--- Collected data Enclosed Below ---
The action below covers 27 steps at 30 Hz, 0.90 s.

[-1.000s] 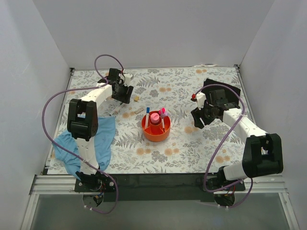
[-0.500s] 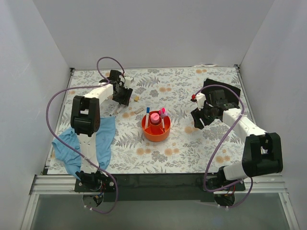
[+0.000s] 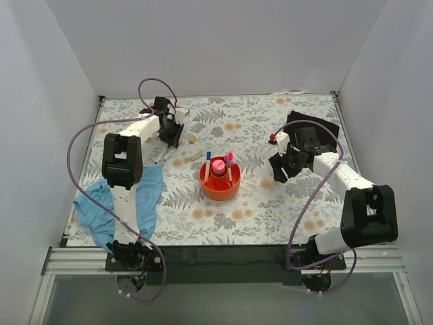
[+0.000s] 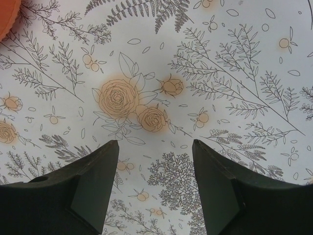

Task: Sort the stationery into containers
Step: Pick up the pen from the center of the board.

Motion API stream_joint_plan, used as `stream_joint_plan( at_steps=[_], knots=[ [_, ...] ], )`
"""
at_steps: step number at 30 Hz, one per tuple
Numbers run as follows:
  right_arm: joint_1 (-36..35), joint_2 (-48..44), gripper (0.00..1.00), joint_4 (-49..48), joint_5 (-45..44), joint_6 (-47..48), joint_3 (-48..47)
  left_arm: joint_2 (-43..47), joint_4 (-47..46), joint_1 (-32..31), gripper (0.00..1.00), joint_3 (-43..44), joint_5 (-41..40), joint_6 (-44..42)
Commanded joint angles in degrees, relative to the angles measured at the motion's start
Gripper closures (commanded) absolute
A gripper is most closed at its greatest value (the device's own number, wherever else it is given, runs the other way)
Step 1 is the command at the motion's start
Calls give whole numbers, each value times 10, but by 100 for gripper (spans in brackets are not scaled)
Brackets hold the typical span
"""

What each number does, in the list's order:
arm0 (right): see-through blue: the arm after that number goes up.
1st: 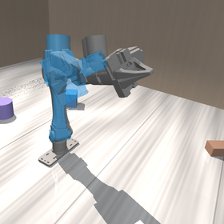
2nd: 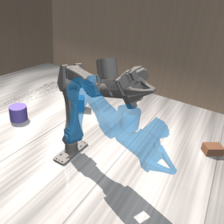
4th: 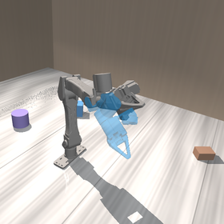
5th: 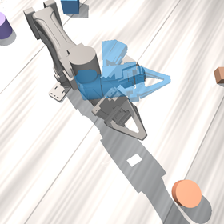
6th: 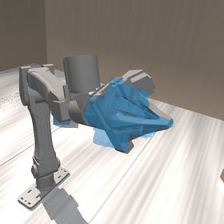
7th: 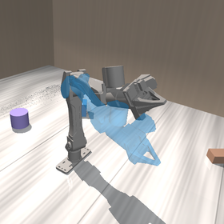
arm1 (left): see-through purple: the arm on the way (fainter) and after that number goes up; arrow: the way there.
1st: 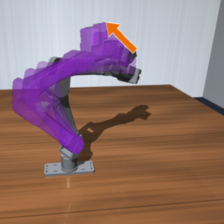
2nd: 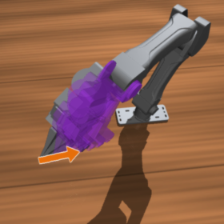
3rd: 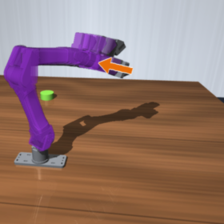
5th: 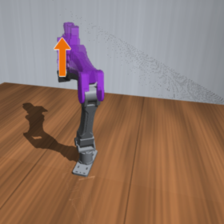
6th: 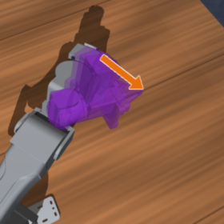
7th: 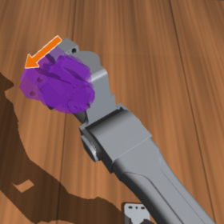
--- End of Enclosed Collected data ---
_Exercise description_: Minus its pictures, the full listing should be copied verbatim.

_Task answer_:
The action below covers 27 steps at 30 Hz, 0.90 s.

[-1.000s] 
[-0.500s] 
[+0.000s] 
[+0.000s] 

Task: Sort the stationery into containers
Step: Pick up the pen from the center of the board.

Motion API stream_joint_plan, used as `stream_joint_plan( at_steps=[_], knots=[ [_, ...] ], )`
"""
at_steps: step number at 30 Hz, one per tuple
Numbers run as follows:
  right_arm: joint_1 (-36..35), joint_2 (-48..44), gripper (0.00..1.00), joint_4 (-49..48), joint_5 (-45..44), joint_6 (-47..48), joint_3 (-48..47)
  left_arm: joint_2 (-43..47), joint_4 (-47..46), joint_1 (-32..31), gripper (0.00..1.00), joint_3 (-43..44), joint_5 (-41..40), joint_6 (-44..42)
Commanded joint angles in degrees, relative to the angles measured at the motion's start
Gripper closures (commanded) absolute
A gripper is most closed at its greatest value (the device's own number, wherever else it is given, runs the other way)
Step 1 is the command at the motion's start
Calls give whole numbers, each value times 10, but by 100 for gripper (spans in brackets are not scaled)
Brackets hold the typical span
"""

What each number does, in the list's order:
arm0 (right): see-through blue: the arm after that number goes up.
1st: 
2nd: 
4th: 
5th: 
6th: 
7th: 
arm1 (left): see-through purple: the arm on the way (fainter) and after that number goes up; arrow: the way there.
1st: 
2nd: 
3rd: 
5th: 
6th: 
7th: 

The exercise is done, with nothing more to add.